Exercise goal - Only one stretch of the records below is wanted: the lines from the one holding "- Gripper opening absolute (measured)" through the one holding "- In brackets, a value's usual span". Return it exactly, both ends included.

══ Provided records

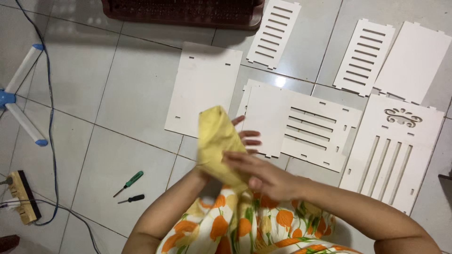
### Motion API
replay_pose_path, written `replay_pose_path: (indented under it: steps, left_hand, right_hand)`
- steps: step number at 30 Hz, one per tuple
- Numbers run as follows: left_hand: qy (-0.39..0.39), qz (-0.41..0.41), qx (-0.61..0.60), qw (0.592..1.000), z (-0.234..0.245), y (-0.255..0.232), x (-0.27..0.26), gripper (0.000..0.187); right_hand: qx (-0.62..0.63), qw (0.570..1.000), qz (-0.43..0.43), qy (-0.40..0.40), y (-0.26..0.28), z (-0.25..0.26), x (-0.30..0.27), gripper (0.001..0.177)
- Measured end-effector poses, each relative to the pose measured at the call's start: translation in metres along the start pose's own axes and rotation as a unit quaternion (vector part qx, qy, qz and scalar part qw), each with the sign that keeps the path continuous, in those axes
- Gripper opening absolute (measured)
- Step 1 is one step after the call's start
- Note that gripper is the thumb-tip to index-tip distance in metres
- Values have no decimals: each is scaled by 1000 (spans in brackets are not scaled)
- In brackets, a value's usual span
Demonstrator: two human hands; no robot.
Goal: The person disassembles a white wooden box-like furniture piece, wipes the parts with a yellow cloth, and then reassembles it on the floor.
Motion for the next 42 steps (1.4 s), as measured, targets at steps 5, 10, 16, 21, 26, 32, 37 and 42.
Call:
replay_pose_path:
  steps: [5,10,16,21,26,32,37,42]
  left_hand:
    - [20,26,-165,986,-27,5,-4,65]
    - [12,5,-213,977,-41,-5,-5,59]
    - [12,12,-220,975,-47,-5,-3,54]
    - [23,29,-206,978,-55,1,-3,51]
    - [85,110,-221,965,-65,48,-32,49]
    - [-128,35,-133,982,73,48,-69,48]
    - [-458,-69,148,874,233,-45,-137,54]
    - [-655,8,399,642,270,-108,-220,73]
  right_hand:
    - [388,919,-28,-56,51,43,10,89]
    - [582,806,-58,-95,70,68,15,93]
    - [620,781,-53,-50,78,64,19,96]
    - [414,908,-14,-70,75,52,20,93]
    - [-277,950,85,-117,71,-20,41,90]
    - [-154,986,-22,-57,-3,-9,38,82]
    - [39,907,-344,-240,-123,46,6,64]
    - [-165,845,-380,-340,-197,86,-33,81]
Point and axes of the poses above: each hand's wrist, its own x-axis towards the middle knuckle, its own z-axis out of the back of the hand, y = z × x, the point moved 6 cm from there along x, towards the middle knuckle, and after that the axes turned 10 degrees about -z, right-handed, at the moved point
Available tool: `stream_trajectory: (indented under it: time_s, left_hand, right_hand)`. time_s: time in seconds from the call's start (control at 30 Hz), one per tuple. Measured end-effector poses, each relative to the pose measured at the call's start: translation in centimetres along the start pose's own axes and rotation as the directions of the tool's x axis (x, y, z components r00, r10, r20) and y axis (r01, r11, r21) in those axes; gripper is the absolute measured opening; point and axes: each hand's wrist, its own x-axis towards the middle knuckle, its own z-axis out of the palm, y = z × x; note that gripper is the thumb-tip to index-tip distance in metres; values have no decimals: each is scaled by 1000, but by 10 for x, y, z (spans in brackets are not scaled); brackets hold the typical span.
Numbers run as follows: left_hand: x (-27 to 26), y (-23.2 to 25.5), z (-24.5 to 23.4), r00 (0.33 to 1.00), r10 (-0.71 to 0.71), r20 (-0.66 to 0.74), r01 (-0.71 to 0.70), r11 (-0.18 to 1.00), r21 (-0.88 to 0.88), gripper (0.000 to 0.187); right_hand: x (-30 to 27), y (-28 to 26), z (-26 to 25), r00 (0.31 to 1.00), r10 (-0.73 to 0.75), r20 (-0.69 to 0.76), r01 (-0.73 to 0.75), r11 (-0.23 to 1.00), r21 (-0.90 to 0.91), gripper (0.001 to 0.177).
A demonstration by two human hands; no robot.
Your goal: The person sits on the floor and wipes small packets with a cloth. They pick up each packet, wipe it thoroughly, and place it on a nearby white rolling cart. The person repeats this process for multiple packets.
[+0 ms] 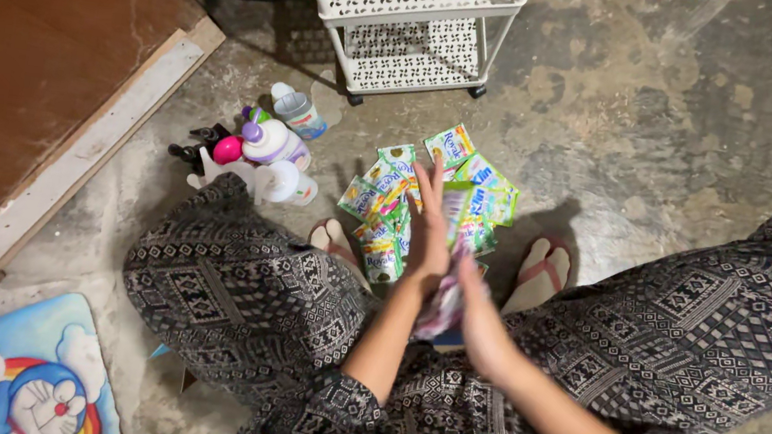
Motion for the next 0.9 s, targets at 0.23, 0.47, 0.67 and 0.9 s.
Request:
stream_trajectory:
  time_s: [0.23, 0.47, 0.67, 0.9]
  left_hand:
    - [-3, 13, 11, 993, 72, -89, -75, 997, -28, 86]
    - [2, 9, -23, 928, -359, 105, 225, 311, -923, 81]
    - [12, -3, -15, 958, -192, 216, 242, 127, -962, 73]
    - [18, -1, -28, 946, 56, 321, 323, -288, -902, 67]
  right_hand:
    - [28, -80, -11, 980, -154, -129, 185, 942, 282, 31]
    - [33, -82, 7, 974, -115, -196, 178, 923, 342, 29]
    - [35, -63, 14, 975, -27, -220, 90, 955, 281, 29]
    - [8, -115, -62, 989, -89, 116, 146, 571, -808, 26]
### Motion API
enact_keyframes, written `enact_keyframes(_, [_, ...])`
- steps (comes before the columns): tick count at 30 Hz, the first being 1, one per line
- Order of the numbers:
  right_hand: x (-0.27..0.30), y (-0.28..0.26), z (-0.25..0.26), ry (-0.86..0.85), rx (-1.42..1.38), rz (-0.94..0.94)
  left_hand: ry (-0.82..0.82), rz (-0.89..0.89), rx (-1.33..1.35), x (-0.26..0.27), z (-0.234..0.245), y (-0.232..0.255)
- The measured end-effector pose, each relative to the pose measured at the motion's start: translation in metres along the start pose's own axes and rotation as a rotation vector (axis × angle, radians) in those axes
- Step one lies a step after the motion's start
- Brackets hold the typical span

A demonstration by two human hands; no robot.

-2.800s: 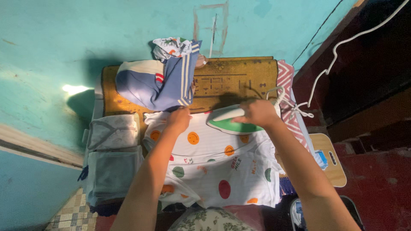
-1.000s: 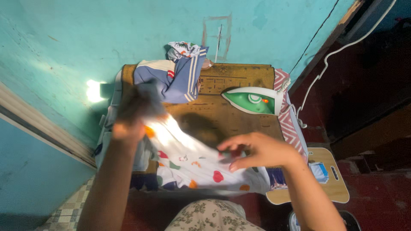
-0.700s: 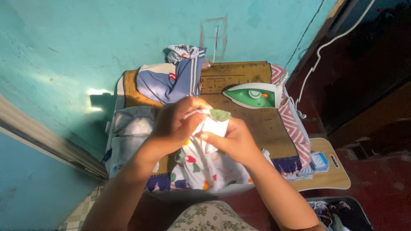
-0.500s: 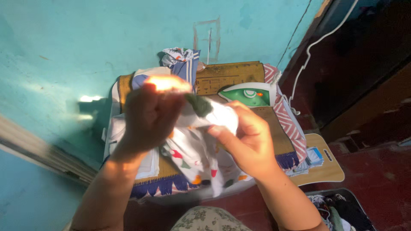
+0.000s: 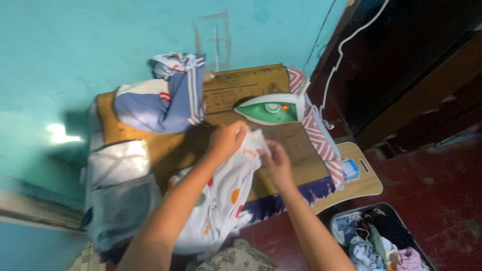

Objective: The person irons a white shirt with colorful polka dots on a wooden table, smoothing the fabric with one hand while moving the iron with the other, then folds the shirt by hand.

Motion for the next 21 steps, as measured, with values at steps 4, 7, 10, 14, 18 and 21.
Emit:
enact_keyframes(4, [-0.024, 0.041, 0.041, 0.007, 0.435, -0.012, -0.058, 0.111, -0.102, 0.006, -0.101, -0.050])
enact_keyframes(7, [-0.036, 0.032, 0.050, -0.020, 0.770, 0.110, -0.120, 0.142, -0.193, 0.008, -0.147, -0.066])
enact_keyframes(10, [-0.030, 0.025, 0.033, -0.116, 1.068, 0.290, -0.167, 0.082, -0.285, 0.008, -0.171, -0.067])
enact_keyframes(14, [-0.030, 0.041, 0.010, -0.351, 0.920, 0.338, -0.142, 0.081, -0.335, 0.008, -0.165, -0.070])
enact_keyframes(18, [-0.044, 0.061, 0.009, -0.493, 1.116, 0.323, -0.234, 0.139, -0.385, 0.008, -0.141, -0.091])
enact_keyframes(21, [-0.053, 0.081, 0.016, -0.634, 1.299, 0.197, -0.217, 0.130, -0.378, 0.005, -0.126, -0.102])
Point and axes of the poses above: each hand's wrist, its own x-axis away from the middle knuckle, its own z-axis out of the back of the hand, y = z × x, the point moved 9 cm from there along -x, towards the middle knuckle, and after that the axes turned 12 degrees about -x, right-handed, at the moved point
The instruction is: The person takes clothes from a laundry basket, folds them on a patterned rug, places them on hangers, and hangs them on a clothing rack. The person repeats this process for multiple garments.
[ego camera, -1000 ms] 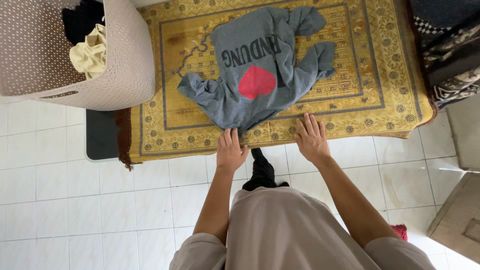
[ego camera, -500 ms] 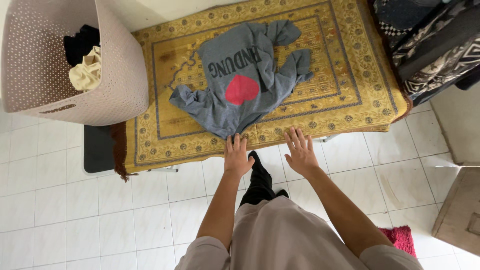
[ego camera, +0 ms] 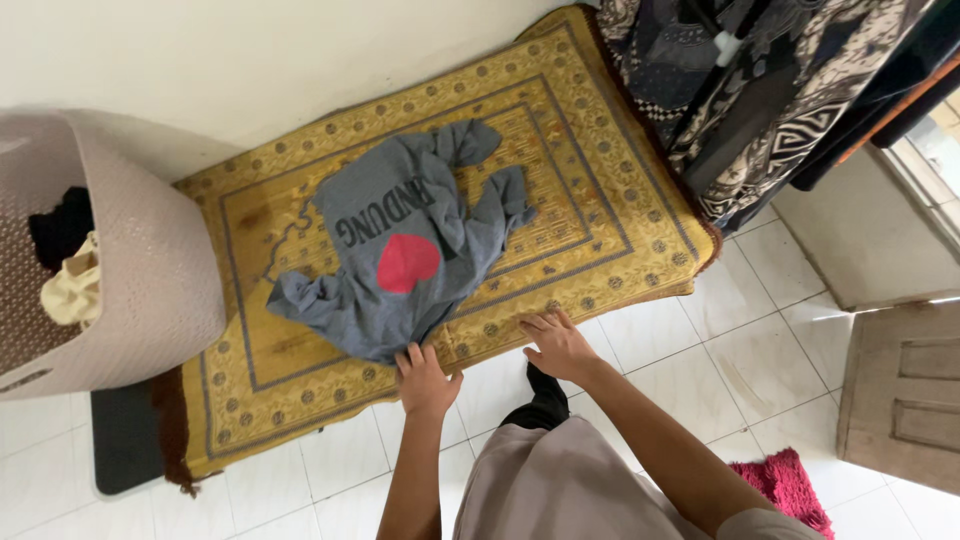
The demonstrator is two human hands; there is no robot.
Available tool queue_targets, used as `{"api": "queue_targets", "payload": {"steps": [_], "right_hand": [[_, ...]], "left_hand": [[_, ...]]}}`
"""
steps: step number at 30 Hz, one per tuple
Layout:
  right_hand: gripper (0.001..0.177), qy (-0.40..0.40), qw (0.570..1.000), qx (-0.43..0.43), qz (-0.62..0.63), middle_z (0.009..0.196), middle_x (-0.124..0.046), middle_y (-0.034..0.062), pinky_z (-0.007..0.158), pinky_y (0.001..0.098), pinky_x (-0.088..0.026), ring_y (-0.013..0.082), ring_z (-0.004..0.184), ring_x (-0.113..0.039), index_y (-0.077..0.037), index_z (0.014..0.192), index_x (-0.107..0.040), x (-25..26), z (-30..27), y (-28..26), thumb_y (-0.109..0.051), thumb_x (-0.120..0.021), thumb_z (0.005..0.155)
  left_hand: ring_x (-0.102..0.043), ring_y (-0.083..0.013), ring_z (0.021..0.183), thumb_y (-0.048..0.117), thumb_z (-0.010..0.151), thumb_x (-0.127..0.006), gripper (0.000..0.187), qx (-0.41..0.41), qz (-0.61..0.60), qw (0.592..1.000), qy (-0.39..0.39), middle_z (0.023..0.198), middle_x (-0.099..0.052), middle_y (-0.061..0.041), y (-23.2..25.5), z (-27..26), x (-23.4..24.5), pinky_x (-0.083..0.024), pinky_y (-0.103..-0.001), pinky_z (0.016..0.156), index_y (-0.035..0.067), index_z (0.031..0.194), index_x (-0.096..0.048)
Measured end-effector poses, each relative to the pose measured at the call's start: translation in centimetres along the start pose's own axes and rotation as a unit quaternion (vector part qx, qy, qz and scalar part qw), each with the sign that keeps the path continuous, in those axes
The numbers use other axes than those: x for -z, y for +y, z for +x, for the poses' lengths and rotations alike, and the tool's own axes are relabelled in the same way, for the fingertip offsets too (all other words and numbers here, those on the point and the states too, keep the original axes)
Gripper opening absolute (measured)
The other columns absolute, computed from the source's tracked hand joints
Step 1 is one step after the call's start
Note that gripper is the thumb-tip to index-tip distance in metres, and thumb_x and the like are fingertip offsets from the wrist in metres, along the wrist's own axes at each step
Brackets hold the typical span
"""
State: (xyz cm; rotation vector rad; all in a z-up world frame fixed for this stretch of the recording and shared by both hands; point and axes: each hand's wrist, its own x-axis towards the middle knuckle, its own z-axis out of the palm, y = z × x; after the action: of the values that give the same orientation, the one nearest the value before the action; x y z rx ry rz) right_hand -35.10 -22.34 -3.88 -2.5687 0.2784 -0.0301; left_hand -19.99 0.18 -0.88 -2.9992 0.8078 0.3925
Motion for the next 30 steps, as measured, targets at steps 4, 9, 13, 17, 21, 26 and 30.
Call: {"api": "queue_targets", "payload": {"steps": [4, 9, 13, 17, 21, 26, 30], "right_hand": [[0.038, 0.021, 0.997, -0.065, -0.048, 0.138, -0.058, 0.0032, 0.121, 0.0434, -0.030, 0.0248, 0.133, -0.050, -0.012, 0.132, -0.062, 2.2, 0.0, 4.9, -0.027, -0.061, 0.097], [0.039, 0.050, 0.992, -0.105, -0.056, 0.137, -0.059, 0.0059, 0.115, 0.0433, -0.031, 0.0274, 0.130, -0.049, -0.011, 0.127, -0.065, 5.6, 0.3, 12.0, -0.026, -0.064, 0.090], [0.040, 0.112, 0.978, -0.170, -0.036, 0.136, -0.059, 0.0068, 0.115, 0.0435, -0.032, 0.0295, 0.129, -0.049, -0.011, 0.127, -0.065, 8.1, -0.7, 16.7, -0.030, -0.065, 0.092], [0.037, 0.143, 0.960, -0.239, -0.020, 0.135, -0.061, 0.0054, 0.115, 0.0426, -0.036, 0.0283, 0.131, -0.051, -0.015, 0.127, -0.066, 10.2, -2.8, 20.1, -0.030, -0.064, 0.093], [0.036, 0.183, 0.949, -0.255, -0.016, 0.130, -0.062, 0.0069, 0.112, 0.0457, -0.036, 0.0293, 0.131, -0.051, -0.014, 0.124, -0.067, 12.1, -5.3, 23.5, -0.031, -0.068, 0.092], [0.031, 0.194, 0.936, -0.294, 0.009, 0.129, -0.064, 0.0062, 0.111, 0.0445, -0.039, 0.0295, 0.124, -0.056, -0.017, 0.122, -0.070, 14.5, -8.4, 27.7, -0.029, -0.066, 0.093], [0.027, 0.220, 0.936, -0.271, 0.033, 0.127, -0.066, 0.0054, 0.112, 0.0426, -0.041, 0.0297, 0.121, -0.059, -0.016, 0.119, -0.071, 17.2, -11.2, 30.7, -0.029, -0.065, 0.096]], "left_hand": [[-0.052, -0.0401, 0.126, 0.064, 0.078, -0.072, 0.073, 0.023, 0.084, 0.996, 0.007, 0.127, -0.060, -0.022, 5.0, 2.8, 3.6, -0.027, -0.056, 0.118, 0.003, 0.116, -0.065], [-0.057, -0.0383, 0.119, 0.057, 0.077, -0.072, 0.064, -0.123, 0.074, 0.984, 0.108, 0.112, -0.067, -0.022, 13.2, 7.3, 5.1, -0.028, -0.054, 0.116, 0.003, 0.111, -0.067], [-0.058, -0.0369, 0.120, 0.049, 0.083, -0.070, 0.054, -0.182, 0.043, 0.980, 0.074, 0.115, -0.067, -0.020, 19.6, 10.7, 4.7, -0.033, -0.050, 0.114, 0.004, 0.111, -0.067], [-0.058, -0.0371, 0.121, 0.043, 0.083, -0.070, 0.051, -0.281, 0.040, 0.954, 0.098, 0.120, -0.066, -0.021, 24.7, 13.1, 3.7, -0.033, -0.051, 0.115, 0.002, 0.114, -0.065], [-0.055, -0.0383, 0.120, 0.040, 0.082, -0.071, 0.059, -0.350, 0.025, 0.930, 0.110, 0.124, -0.062, -0.023, 29.5, 14.1, 3.3, -0.031, -0.051, 0.113, 0.000, 0.124, -0.060], [-0.052, -0.0357, 0.125, 0.036, 0.087, -0.069, 0.051, -0.375, 0.002, 0.926, 0.042, 0.130, -0.059, -0.017, 35.2, 12.2, 3.3, -0.033, -0.050, 0.116, 0.003, 0.125, -0.057], [-0.051, -0.0338, 0.129, 0.033, 0.085, -0.070, 0.050, -0.380, -0.055, 0.922, 0.047, 0.131, -0.058, -0.015, 40.2, 10.4, 1.9, -0.039, -0.047, 0.109, 0.005, 0.125, -0.057]]}}
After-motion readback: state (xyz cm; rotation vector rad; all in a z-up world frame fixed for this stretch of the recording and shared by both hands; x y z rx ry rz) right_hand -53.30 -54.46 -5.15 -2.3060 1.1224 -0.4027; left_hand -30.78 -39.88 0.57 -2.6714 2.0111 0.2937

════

Expected answer -
- Gripper opening absolute (measured)
- Step 1 is one step after the call's start
- Note that gripper is the thumb-tip to index-tip distance in metres
- Values have no decimals: each is scaled by 1000 (spans in brackets are not scaled)
- In brackets, a value's usual span

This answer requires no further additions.